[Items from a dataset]
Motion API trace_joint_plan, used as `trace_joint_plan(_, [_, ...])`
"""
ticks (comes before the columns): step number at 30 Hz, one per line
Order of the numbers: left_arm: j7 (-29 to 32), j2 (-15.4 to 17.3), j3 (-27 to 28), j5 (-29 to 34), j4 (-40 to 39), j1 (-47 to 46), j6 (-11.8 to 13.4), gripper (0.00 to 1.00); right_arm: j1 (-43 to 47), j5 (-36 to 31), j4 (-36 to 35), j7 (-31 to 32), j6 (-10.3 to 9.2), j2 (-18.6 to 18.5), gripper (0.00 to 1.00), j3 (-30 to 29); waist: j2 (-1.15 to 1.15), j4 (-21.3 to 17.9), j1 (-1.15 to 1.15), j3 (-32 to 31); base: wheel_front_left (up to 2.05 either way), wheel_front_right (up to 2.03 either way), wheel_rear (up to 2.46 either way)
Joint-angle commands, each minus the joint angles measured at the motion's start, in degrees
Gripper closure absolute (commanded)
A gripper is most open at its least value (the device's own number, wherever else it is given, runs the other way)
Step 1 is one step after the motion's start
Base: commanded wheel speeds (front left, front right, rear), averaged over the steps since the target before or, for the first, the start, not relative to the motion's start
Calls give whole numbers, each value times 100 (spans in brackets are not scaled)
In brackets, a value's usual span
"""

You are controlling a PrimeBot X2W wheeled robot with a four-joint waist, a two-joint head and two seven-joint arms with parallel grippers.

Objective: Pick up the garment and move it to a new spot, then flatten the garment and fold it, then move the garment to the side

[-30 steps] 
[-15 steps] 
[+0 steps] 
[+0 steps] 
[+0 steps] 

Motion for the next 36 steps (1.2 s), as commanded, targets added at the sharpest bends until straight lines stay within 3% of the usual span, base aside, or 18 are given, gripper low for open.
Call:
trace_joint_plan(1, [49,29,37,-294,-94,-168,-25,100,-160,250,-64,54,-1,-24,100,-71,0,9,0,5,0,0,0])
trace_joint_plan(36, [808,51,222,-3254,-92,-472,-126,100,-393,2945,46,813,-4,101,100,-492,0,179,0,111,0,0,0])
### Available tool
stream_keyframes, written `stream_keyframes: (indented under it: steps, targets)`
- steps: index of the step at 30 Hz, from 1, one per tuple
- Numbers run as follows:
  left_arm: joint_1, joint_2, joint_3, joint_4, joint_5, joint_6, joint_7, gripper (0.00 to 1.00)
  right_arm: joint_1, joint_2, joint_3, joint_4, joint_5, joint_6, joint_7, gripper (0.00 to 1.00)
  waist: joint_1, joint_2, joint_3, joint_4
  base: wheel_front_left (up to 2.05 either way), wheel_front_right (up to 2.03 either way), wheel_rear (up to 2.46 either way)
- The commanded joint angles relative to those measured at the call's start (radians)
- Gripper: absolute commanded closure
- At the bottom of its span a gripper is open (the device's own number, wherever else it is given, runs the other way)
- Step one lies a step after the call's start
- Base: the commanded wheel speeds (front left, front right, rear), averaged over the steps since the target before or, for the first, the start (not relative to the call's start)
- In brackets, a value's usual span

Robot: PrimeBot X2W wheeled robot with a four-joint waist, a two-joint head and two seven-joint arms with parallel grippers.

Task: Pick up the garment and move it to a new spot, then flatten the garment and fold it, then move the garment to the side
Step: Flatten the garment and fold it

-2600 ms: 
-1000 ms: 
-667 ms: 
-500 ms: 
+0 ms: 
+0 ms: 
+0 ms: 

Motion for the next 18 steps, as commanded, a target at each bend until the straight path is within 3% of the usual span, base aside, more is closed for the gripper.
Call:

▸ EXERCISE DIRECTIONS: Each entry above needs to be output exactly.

▸ ANSWER TO THIS PROBLEM:
Motion API trace_joint_plan, used as `trace_joint_plan(_, [_, ...])`
"""
ticks (comes before the columns): step number at 30 Hz, one per line
Order of the numbers: left_arm: j7 (-29 to 32), j2 (-15.4 to 17.3), j3 (-27 to 28), j5 (-29 to 34), j4 (-40 to 39), j1 (-47 to 46), j6 (-11.8 to 13.4), gripper (0.00 to 1.00); right_arm: j1 (-43 to 47), j5 (-36 to 31), j4 (-36 to 35), j7 (-31 to 32), j6 (-10.3 to 9.2), j2 (-18.6 to 18.5), gripper (0.00 to 1.00), j3 (-30 to 29); waist: j2 (-1.15 to 1.15), j4 (-21.3 to 17.9), j1 (-1.15 to 1.15), j3 (-32 to 31); base: wheel_front_left (up to 2.05 either way), wheel_front_right (up to 2.03 either way), wheel_rear (up to 2.46 either way)
Joint-angle commands, each minus the joint angles measured at the motion's start, in degrees
Gripper closure absolute (commanded)
A gripper is most open at its least value (the device's own number, wherever else it is given, runs the other way)
Step 1 is one step after the motion's start
Base: commanded wheel speeds (front left, front right, rear), averaged over the steps since the target before or, for the first, the start, not relative to the motion's start
Calls give whole numbers, each value times 100 (spans in brackets are not scaled)
In brackets, a value's usual span
"""

You are controlling a PrimeBot X2W wheeled robot with a four-joint waist, a two-joint head and two seven-joint arms with parallel grippers.

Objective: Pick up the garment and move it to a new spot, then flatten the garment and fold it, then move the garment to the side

[-30 steps] 
[-15 steps] 
[+0 steps] 
[+0 steps] 
[+0 steps] 

Motion for the next 36 steps (1.2 s), as commanded, targets added at the sharpest bends until straight lines stay within 3% of the usual span, base aside, or 18 are given, gripper low for open.
Call:
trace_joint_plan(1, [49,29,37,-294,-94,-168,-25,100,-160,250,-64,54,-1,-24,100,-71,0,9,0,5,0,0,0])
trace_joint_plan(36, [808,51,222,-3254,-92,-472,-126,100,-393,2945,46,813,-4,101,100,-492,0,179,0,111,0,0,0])
### Available tool
stream_keyframes, written `stream_keyframes: (indented under it: steps, targets)`
- steps: index of the step at 30 Hz, from 1, one per tuple
- Numbers run as follows:
  left_arm: joint_1, joint_2, joint_3, joint_4, joint_5, joint_6, joint_7, gripper (0.00 to 1.00)
  right_arm: joint_1, joint_2, joint_3, joint_4, joint_5, joint_6, joint_7, gripper (0.00 to 1.00)
  waist: joint_1, joint_2, joint_3, joint_4
  base: wheel_front_left (up to 2.05 either way), wheel_front_right (up to 2.03 either way), wheel_rear (up to 2.46 either way)
- The commanded joint angles relative to those measured at the call's start (radians)
- Gripper: absolute commanded closure
- At the bottom of its span a gripper is open (the device's own number, wherever else it is given, runs the other way)
- Step one lies a step after the call's start
- Base: the commanded wheel speeds (front left, front right, rear), averaged over the steps since the target before or, for the first, the start (not relative to the call's start)
- In brackets, a value's usual span

Robot: PrimeBot X2W wheeled robot with a four-joint waist, a two-joint head and two seven-joint arms with parallel grippers.

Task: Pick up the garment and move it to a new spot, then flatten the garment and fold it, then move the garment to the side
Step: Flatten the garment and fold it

-2600 ms: 
-1000 ms: 
-667 ms: 
-500 ms: 
+0 ms: 
+0 ms: 
+0 ms: 

Motion for the next 18 steps, as commanded, a target at each bend until the straight path is within 3% of the usual span, base aside, more is closed for the gripper.
Call:

Nothing else goes with this output.